Ladies, don’t get married and start fighting unnecessary battles. You must deal with this satanic mentality that all mothers in-law are wicked or are witches. How come her son is not the wizard you fell in love with?
No one is perfect, neither you, nor your mum nor your siblings! Make allowance for other people’s weaknesses and you will be able to love them from the bottom of your heart.
My siblings love me to the teeth. They don’t want a fly to touch me but they are not perfect. I deliberately chose to see the strengths and either ignore the weaknesses or help them overcome it.

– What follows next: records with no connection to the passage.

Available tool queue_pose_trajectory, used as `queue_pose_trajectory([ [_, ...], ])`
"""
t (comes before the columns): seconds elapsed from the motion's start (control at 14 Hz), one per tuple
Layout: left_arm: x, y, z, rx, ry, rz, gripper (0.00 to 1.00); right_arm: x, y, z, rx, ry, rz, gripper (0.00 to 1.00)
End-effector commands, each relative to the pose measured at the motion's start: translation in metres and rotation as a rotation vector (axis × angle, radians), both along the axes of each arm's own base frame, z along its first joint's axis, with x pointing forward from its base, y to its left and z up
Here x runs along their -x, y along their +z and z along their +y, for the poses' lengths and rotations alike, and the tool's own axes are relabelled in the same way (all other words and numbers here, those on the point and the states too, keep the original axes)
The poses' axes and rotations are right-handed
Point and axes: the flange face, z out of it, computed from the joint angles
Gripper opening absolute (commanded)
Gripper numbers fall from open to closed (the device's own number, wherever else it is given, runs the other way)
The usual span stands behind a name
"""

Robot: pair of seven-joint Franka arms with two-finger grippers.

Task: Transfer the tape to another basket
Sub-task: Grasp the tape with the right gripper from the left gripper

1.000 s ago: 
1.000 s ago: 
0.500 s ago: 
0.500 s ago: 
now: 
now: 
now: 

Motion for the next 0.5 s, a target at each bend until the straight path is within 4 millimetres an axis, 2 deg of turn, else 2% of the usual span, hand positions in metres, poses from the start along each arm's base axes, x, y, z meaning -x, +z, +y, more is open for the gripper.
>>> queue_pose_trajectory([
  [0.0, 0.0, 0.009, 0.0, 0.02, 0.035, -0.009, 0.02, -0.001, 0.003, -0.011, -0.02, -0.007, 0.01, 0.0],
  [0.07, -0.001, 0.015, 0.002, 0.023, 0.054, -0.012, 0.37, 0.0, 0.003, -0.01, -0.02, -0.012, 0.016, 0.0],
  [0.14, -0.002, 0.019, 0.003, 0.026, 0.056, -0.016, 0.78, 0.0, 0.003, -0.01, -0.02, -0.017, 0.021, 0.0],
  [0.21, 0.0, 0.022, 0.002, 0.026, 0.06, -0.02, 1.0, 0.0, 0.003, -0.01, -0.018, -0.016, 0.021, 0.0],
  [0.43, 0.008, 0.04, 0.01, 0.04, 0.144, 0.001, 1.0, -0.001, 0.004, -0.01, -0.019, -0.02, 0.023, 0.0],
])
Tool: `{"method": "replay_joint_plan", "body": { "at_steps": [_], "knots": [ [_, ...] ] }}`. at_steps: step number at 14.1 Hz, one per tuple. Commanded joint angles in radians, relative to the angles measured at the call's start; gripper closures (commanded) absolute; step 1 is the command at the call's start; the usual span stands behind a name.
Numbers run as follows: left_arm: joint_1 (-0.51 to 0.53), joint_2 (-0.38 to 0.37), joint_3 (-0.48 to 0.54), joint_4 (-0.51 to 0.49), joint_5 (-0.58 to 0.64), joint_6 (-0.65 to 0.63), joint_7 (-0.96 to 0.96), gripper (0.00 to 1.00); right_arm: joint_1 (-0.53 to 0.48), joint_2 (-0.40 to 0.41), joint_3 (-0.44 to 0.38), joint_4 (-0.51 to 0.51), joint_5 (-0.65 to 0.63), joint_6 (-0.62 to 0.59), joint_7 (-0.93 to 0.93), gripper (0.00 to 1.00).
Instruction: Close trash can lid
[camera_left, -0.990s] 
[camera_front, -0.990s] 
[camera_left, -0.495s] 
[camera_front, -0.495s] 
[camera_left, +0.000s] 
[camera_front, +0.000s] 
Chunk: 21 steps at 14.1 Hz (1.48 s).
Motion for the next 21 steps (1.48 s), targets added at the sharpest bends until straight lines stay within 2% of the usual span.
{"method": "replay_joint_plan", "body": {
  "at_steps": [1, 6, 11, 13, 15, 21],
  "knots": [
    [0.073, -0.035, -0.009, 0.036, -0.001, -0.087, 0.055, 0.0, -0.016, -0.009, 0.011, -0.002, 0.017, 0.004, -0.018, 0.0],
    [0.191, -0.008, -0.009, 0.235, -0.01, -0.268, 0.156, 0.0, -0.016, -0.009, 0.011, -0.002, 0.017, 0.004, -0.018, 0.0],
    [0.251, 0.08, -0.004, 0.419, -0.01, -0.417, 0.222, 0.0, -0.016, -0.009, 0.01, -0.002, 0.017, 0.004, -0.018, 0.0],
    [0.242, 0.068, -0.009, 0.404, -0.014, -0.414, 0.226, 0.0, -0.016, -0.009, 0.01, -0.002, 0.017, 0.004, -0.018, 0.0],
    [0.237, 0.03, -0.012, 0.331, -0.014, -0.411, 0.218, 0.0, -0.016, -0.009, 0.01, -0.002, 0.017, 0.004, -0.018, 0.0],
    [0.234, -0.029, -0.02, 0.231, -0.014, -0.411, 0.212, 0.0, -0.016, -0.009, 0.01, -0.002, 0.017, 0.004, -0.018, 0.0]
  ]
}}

Don’t ignore your own family’s weaknesses and concentrate on your in-laws own. Treat everyone equally. Treat your brother and sisters in law same way you will treat your brother’s and sisters.
Be humble. Be merciful. Be full of compassion.
Be meek. Be flexible. Be adaptable.
Understand your husband’s culture and adapt to it unless they ask you to do something sinful or idolatory and if they do, ask God for wisdom on how to handle it. Approach your husband in all respect and honour and appeal to him to help you address the issues with your in-laws. Don’t argue with your in-laws. Don’t speak for yourself. Let your husband speak for you. That is why you must be very close to your husband, love him, honour him and respect him so he can speak for you when the time comes.
As common to all human relationships, offences will come, confrontation may come, disrespect may come, misunderstanding, misrepresentation, gossiping or backbiting may happen. Be mature. Don’t be quick to speak. Don’t be quick to respond to hurting words. Let God fight for you. Protect your name, keep your character. Be slow to speak, slow to anger, slow to wrath ( Read James 3).
Same rule applies to men. Love your wife’s family. Celebrate them. Honour them. Respect them and create boundaries where necessary.
Every relationship need boundaries for sanity and longevity sake. Don’t over step their boundaries either.